If there is one aspect that is common to musical instruments, ocean waves, gravitational waves, antennae, and pendula, it is that all of these are related to oscillations. An important question to ask is what happens when several oscillators are coupled, i.e., they are put together in a situation where one influences another. A mathematical study by Mr Tejas Kotwal, from the Indian Institute of Technology Bombay, collaborating with Dr Xin Jiang at Beihang University in China and Prof. Daniel Abrams at the Northwestern University, has found a simple mathematical explanation of the origin of a special situation known as the Chimera State of these coupled oscillators.

Before the turn of the twenty-first century, it was widely believed that a collection of identical coupled oscillators, would either oscillate randomly or in complete synchrony with one another. However, it was later found that under some conditions some of them synchronise in little groups, while others swing at random, as though each of these groups has a different identity. This paradoxical behaviour, discovered in 2002, has been dubbed the “chimera state”, named after a fire-breathing monster, composed of parts of more than one animal, in Homer’s Iliad. In their study published in the journal Physical Review Letters, researchers have shown how we can understand the origin of the “chimera state” using known mathematical equations (model) of coupled oscillators.

The starting point of their analysis is the Kuramoto model. “The Kuramoto model has been around since the 1970s and has been used by thousands of researchers to understand why things in nature tend to synchronise with each other, such as fireflies may flash in unison, crickets may chirp in sync, cells in the heart contract together to pump blood, etc. While the model has the necessary complexity, it can also be solved using pen-and-paper”, explains Prof. Daniel Abrams from Northwestern University, who is an author of the study. Such a rare combination of “strongly nonlinear and exactly solvable” equations are a dream come true for theoretical mathematicians.”

The researchers studied how the Kuramoto model behaved when different parameters like the natural frequencies of the oscillators, the coupling strength between them and the phase lag between them were varied. "The key highlight of this paper is that the chimera state can be achieved via a pitchfork bifurcation off of the well-understood Kuramoto synchronised state. Our analysis reveals that the formation of the chimera state is indeed a case of symmetry breaking,” says lead author Tejas Kotwal from IIT Bombay.

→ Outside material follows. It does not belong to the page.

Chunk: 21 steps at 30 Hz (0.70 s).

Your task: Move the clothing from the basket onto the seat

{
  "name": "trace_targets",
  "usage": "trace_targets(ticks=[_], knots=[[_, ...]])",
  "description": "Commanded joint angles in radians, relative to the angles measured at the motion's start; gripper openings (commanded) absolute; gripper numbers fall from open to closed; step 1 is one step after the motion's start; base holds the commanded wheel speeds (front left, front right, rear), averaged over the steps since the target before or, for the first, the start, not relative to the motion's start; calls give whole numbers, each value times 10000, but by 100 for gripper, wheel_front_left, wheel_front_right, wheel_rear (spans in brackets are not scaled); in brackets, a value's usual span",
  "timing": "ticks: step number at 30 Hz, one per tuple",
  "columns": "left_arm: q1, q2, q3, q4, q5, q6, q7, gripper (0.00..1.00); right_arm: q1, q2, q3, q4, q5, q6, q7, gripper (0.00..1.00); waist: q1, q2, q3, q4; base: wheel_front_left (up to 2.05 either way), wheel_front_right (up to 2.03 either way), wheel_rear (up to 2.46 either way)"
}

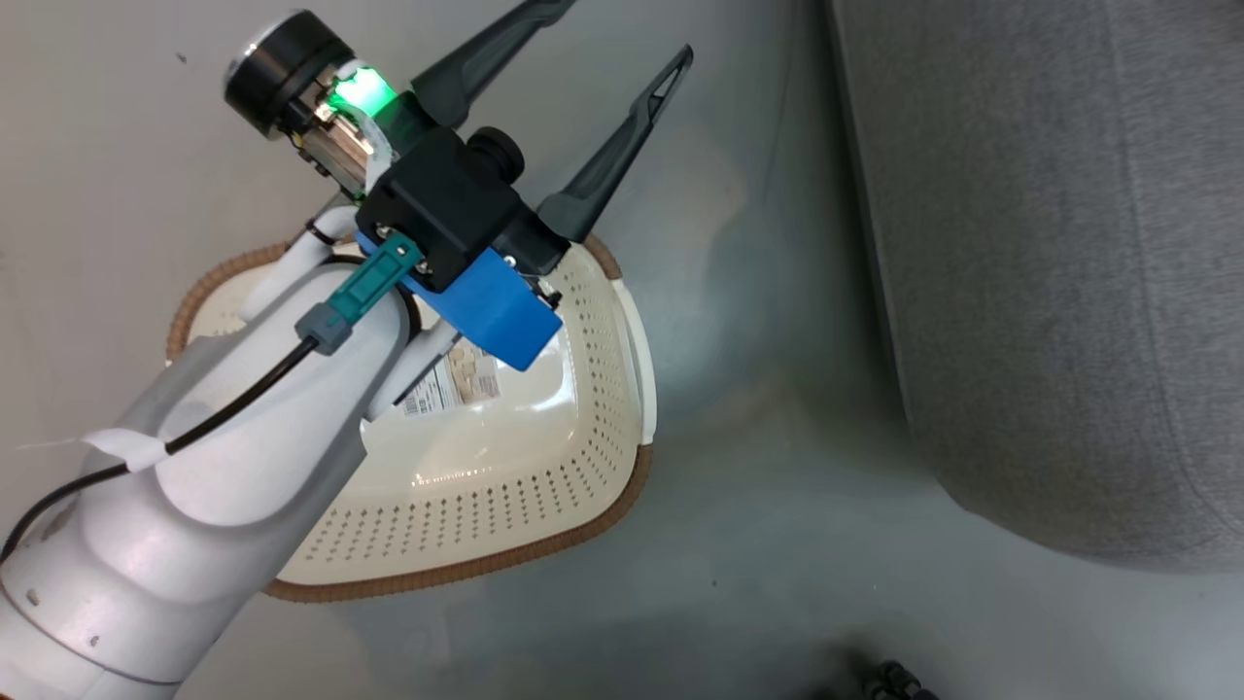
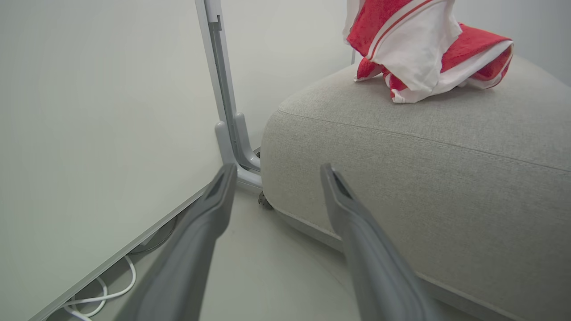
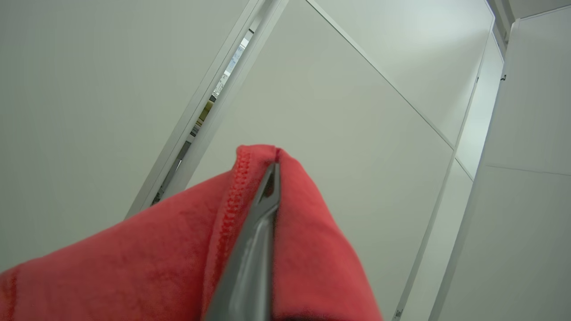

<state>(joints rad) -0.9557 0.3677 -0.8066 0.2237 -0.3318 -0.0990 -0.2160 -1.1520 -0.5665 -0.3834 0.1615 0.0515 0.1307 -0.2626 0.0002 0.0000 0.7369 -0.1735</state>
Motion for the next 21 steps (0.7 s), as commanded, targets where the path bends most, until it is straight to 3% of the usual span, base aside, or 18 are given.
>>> trace_targets(ticks=[1, 4, 7, 21], knots=[[-194, 104, 63, -118, 87, 7, 17, 100, -305, -420, -209, 270, 137, 2, -34, 0, -2, 0, 787, 65, 0, 0, 0], [-226, 265, 82, -301, 110, 60, 83, 100, -361, -1091, -424, 675, 152, 2, -32, 0, -2, 0, 1068, -49, 0, 0, 0], [-208, 410, 106, -418, 106, 88, 120, 100, 213, -1068, -433, 897, 150, 2, -32, 0, -2, 0, 1216, -211, 0, 0, 0], [-322, 363, -106, -588, 65, 104, 249, 100, 3473, 1858, -668, 1605, 4, 2, -34, 0, -2, 0, 1267, -121, 0, 0, 0]])
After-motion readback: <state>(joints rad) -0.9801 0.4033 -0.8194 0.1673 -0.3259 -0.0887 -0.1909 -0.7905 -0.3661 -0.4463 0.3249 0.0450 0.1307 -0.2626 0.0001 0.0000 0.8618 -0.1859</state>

The term ‘bifurcation’ is used in a mathematical sense to describe a sudden, dramatic change in a system when some controlling input is gradually changed. For example, if you slowly change the temperature of water, it will suddenly go from liquid to gas when that temperature passes 100 degrees Celsius. In a pitchfork bifurcation, as you slowly change the control input beyond the bifurcation threshold, the system goes from having one equilibrium state to having two equilibria, both different from the original one.  The original equilibrium behaviour disappears (it is no longer stable). “In our coupled oscillator example, as we slowly change a control parameter, we go from a single equilibrium--the fully synchronised state--to having two different stable equilibria--two types of chimera states,” explains Prof. Abrams.

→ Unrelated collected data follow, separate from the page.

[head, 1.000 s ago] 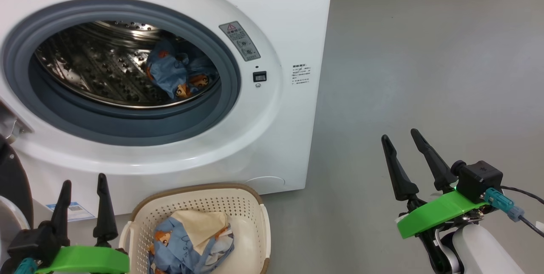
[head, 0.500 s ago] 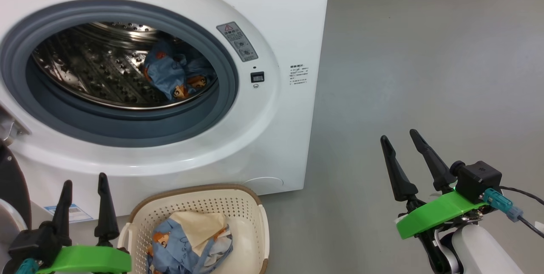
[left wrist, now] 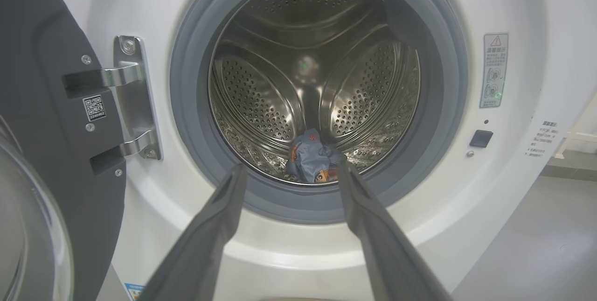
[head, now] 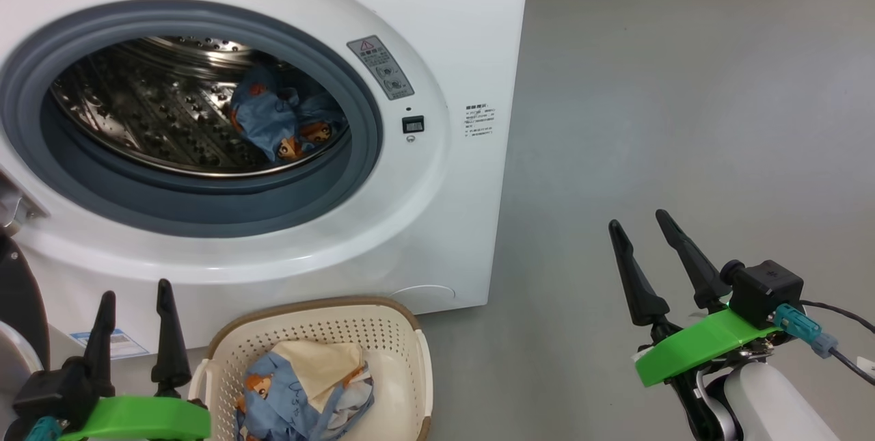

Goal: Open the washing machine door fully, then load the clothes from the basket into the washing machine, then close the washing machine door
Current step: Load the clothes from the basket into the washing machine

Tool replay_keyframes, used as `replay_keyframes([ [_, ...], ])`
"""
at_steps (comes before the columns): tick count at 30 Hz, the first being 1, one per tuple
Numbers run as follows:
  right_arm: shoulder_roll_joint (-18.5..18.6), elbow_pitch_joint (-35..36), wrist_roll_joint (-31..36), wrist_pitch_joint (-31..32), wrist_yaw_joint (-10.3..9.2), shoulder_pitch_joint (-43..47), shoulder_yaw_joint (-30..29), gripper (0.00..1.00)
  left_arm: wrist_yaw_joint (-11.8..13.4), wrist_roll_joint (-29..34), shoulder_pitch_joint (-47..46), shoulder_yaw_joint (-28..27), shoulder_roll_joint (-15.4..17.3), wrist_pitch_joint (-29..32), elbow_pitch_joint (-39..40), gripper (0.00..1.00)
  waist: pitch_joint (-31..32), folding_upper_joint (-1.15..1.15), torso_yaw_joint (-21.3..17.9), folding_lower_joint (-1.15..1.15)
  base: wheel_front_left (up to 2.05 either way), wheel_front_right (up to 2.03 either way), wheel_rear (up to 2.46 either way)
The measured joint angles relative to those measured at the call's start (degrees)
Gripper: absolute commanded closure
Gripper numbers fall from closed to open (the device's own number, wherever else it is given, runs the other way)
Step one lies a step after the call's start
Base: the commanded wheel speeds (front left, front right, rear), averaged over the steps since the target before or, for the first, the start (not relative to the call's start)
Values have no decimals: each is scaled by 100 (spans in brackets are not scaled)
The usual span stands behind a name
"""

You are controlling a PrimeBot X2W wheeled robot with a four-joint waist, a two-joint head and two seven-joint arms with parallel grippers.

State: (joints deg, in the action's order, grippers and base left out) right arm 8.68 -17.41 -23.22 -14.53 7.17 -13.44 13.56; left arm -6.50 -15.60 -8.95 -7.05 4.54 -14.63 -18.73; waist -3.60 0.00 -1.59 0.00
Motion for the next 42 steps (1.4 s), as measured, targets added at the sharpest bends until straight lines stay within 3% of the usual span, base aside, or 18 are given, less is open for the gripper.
replay_keyframes([
  [16, -65, -29, 0, 0, 0, -10, 96, 0, -10, -82, -157, 235, 157, 8, -956, 0, -364, 0, -55, 0, 0, 0, 0],
  [31, -348, 91, 163, -1, 0, -419, -34, 0, -70, -433, -1271, 811, 490, 8, -2514, 0, -1365, 0, -240, 0, 0, 0, 0],
  [42, -500, 212, 213, -1, 0, -752, -58, 0, -70, -1045, -1979, 1486, 761, 7, -3507, 0, -2144, 0, -429, 0, 0, 0, 0],
])
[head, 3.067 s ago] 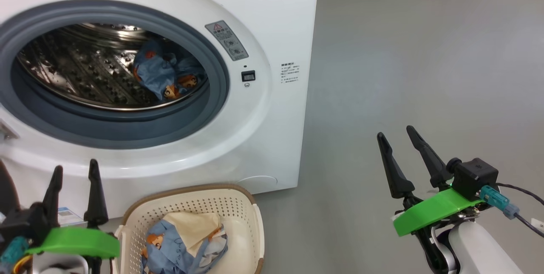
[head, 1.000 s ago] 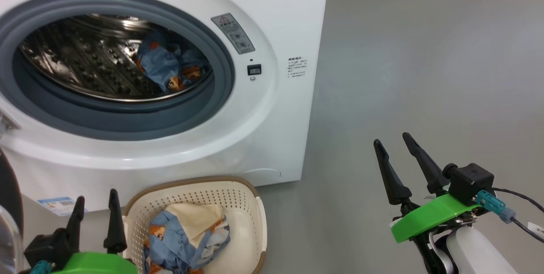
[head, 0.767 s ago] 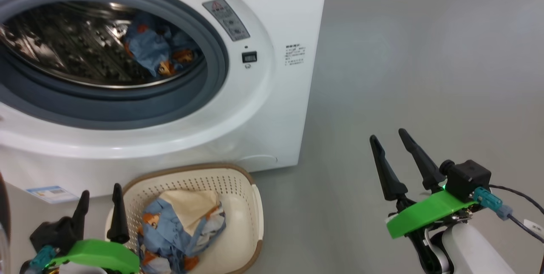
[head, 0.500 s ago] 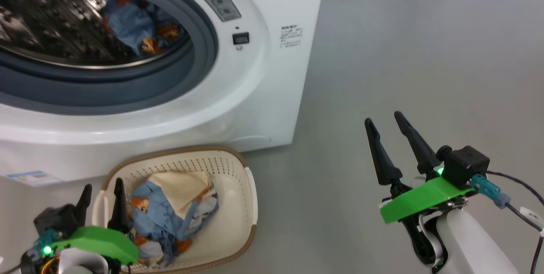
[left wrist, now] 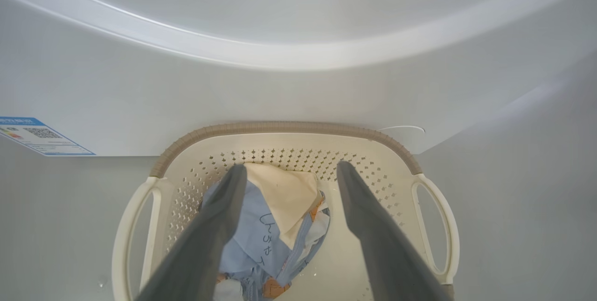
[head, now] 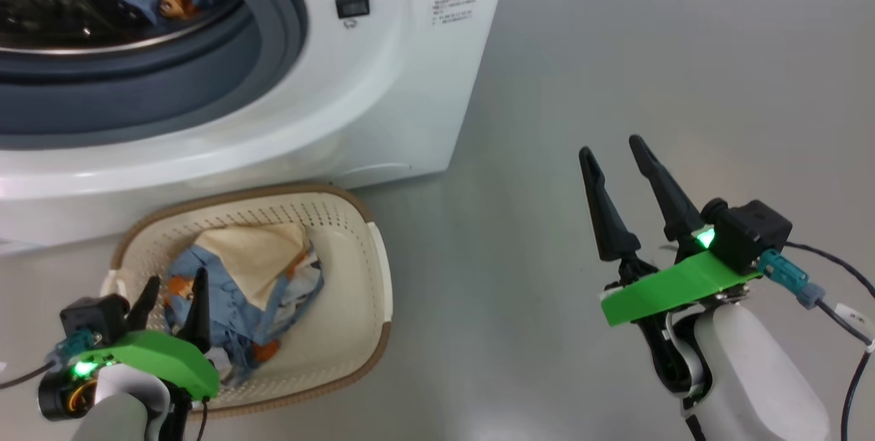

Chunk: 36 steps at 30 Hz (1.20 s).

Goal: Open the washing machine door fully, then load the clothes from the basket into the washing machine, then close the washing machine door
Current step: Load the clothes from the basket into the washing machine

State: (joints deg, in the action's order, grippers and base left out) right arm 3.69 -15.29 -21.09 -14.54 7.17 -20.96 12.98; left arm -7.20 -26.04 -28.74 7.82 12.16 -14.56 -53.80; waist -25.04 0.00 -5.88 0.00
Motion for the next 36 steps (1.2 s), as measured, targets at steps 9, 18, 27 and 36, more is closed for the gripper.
replay_keyframes([
  [9, -15, 103, 64, 0, 0, -388, 71, 0, -9, -378, -642, 571, 162, 9, -710, 0, -643, 0, -124, 0, 0, 0, 0],
  [18, -20, 311, 98, 0, 0, -805, 167, 0, -32, -675, -1372, 978, 311, 152, -1257, 0, -1341, 0, -219, 0, 0, 0, 0],
  [27, -19, 475, 253, 0, 0, -1067, 179, 0, -33, -821, -2047, 1114, 459, 256, -1703, 0, -1994, 0, -278, 0, 0, 0, 0],
  [36, -20, 593, 313, 0, 0, -1155, 166, 0, -31, -887, -2483, 1172, 608, 457, -1926, 0, -2467, 0, -397, 0, 0, 0, 0],
])
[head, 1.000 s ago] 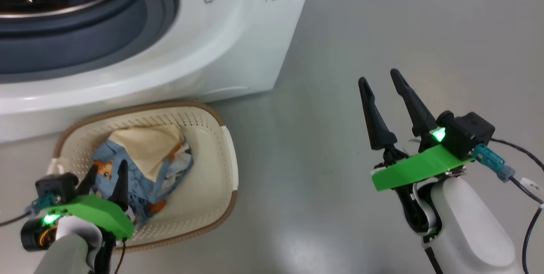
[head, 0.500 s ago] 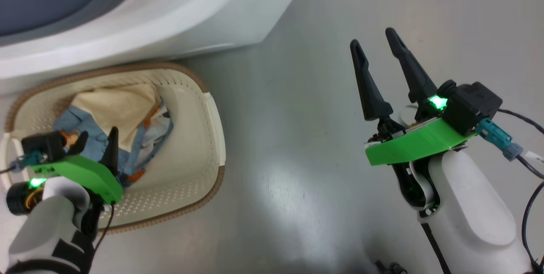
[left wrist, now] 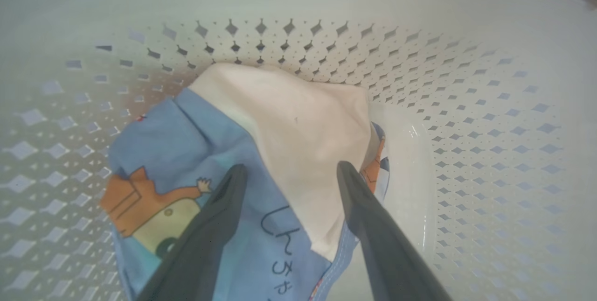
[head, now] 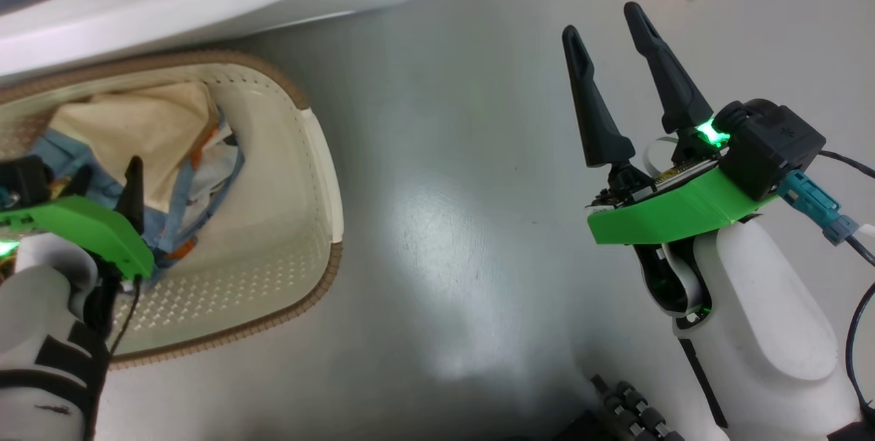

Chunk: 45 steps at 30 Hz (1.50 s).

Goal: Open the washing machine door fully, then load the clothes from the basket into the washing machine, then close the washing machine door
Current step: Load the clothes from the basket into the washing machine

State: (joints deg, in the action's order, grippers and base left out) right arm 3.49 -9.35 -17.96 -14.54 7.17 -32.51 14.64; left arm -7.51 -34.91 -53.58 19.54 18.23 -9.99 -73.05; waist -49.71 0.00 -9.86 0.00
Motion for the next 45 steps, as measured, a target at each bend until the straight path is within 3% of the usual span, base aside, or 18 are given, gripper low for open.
replay_keyframes([
  [26, -5, 168, 32, 0, 0, 1, 20, 0, 403, 3, -443, 236, 277, 1110, -94, 0, -452, 0, -266, 0, 0, 0, 0],
  [32, -7, 193, 31, 0, 0, 1, 25, 0, 458, 3, -520, 246, 407, 1039, -100, 0, -498, 0, -303, 0, 0, 0, 0],
  [34, -8, 197, 31, 0, 0, 1, 32, 0, 474, 3, -520, 246, 419, 1000, -100, 33, -512, 0, -309, 0, 0, 0, 0],
  [37, -8, 199, 31, 0, 0, 1, 33, 0, 479, 2, -520, 246, 421, 1001, -100, 100, -531, 0, -310, 0, 0, 0, 0],
  [45, -8, 175, -9, 0, 0, -11, 97, 0, 346, -66, -518, 246, 423, 837, -104, 100, -474, 0, -303, 0, 0, 0, 0],
])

One can also understand ‘symmetry-breaking’ using a simple example. Imagine a pencil balanced on its tip. It is perfectly symmetrical but bound to topple one way or the other although the laws of nature do not prescribe a particular direction. But once it topples, it does so in a particular direction and we say that the symmetry has been broken. In previous works, it was unclear whether the formation of a chimera state is a case of symmetry breaking and there was no explicit connection found between the chimera state and the fully synchronised state. However, this study presents an intuitive understanding of chimera states and where they originate from.

Discussing the potential applications of this paper, Mr Kotwal says, “The formulation of this model can be used to describe the behaviour of systems of chemical and biological oscillators, lasers and mechanical pendula. It is also of widespread use in neuroscience and heart cell dynamics.”